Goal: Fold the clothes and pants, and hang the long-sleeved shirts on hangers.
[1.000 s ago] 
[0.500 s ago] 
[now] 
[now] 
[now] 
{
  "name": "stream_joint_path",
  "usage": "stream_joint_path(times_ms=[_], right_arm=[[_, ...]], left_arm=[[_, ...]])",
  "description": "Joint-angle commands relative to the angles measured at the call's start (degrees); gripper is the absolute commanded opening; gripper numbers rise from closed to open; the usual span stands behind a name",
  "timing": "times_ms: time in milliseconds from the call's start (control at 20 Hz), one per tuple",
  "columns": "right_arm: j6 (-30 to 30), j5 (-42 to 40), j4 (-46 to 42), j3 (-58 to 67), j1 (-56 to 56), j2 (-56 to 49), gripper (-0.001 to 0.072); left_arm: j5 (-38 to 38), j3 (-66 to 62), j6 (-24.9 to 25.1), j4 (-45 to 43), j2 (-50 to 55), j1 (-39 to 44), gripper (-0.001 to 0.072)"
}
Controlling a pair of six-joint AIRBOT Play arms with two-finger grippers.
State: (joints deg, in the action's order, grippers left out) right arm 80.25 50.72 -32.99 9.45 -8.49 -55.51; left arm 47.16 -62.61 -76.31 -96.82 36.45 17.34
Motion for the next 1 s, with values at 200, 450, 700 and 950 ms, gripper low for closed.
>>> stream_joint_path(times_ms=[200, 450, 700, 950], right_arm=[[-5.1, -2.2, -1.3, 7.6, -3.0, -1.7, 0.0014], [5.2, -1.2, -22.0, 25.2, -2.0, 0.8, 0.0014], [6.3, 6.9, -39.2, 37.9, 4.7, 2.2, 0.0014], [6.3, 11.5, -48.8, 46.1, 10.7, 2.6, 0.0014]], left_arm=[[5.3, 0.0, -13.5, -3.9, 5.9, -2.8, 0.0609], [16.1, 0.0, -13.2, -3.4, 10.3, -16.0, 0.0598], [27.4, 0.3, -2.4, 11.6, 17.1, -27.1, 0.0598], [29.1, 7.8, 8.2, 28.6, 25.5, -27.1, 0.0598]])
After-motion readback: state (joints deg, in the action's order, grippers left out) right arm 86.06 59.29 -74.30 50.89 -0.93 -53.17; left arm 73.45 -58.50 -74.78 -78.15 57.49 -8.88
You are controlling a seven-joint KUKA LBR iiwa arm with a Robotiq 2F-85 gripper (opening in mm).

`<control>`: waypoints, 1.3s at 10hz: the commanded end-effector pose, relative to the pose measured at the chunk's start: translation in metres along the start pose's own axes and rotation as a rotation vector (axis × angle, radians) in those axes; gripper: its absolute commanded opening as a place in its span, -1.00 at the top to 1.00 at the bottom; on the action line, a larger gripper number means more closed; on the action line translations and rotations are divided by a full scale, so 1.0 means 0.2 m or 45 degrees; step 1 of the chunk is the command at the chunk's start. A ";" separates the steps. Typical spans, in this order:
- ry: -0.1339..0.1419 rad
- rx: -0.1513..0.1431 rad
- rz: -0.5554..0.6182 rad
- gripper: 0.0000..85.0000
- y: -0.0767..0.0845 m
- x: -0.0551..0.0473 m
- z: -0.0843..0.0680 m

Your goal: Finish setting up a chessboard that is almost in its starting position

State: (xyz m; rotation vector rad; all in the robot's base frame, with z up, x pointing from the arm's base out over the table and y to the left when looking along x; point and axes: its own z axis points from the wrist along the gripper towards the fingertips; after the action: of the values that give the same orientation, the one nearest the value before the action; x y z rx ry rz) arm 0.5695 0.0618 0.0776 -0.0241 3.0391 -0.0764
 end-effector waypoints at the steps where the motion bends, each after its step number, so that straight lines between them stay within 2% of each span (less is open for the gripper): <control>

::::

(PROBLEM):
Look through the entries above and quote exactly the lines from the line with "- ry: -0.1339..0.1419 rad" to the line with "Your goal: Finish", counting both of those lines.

(EXERCISE SOLUTION):
- ry: -0.1339..0.1419 rad
- rx: -0.1513..0.1431 rad
- rz: -0.5554..0.6182 rad
- gripper: 0.0000..85.0000
- y: -0.0767..0.0845 m
- x: -0.0551..0.0473 m
- z: -0.0843..0.0680 m

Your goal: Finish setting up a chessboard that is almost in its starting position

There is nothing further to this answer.